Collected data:
####################

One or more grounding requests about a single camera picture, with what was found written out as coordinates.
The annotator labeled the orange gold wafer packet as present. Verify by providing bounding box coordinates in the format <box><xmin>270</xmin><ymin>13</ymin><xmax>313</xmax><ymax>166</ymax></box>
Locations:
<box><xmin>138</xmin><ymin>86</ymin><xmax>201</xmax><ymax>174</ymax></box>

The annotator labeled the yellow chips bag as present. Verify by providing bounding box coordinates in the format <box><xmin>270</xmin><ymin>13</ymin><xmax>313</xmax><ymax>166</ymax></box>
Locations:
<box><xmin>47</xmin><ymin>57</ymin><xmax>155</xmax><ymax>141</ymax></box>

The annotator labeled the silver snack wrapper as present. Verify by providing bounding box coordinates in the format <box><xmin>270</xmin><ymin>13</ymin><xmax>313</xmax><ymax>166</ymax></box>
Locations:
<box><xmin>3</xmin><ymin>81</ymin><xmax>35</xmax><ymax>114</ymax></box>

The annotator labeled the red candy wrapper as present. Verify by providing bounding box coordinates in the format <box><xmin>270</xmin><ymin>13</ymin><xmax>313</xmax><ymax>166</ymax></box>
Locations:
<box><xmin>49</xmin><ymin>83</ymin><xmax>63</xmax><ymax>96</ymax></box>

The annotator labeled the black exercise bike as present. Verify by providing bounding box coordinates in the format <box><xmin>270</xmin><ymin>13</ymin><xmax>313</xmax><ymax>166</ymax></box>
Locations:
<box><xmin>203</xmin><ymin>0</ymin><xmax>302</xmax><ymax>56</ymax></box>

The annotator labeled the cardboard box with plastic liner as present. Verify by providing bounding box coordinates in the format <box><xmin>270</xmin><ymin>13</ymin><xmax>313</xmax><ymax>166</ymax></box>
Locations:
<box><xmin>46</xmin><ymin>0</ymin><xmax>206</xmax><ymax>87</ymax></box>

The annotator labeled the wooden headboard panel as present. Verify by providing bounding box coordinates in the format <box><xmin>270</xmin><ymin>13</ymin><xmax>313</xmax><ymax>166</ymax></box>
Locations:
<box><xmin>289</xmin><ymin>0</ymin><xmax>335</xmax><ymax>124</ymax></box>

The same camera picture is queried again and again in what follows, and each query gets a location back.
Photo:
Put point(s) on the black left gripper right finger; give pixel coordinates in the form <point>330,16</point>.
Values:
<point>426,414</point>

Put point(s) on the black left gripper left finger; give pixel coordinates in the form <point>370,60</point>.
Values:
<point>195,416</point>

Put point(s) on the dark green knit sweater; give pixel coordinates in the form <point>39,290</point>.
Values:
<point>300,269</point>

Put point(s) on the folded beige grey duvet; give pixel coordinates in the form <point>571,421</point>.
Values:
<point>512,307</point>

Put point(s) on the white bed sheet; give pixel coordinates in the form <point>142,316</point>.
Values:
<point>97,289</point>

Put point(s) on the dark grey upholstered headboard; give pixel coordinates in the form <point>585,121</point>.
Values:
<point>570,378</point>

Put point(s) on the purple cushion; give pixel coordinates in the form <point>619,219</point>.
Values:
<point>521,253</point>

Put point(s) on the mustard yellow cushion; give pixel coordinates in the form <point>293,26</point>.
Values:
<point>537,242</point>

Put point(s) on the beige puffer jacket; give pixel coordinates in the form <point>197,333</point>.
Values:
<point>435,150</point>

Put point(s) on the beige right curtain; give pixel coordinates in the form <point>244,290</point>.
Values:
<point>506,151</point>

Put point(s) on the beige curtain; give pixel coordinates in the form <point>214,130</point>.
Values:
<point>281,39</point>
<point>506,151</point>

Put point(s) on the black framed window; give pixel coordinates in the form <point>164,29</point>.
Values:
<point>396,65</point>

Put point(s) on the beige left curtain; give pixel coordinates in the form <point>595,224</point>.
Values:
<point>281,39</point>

####################

**THE PROBLEM**
Copy out each line from the preceding entries that mentions the word "with".

**RESPONSE BOX**
One or more grounding requests about a single camera picture, with what was found written out as coordinates.
The annotator labeled the cardboard box with plastic liner as present. Verify by providing bounding box coordinates in the format <box><xmin>270</xmin><ymin>13</ymin><xmax>313</xmax><ymax>166</ymax></box>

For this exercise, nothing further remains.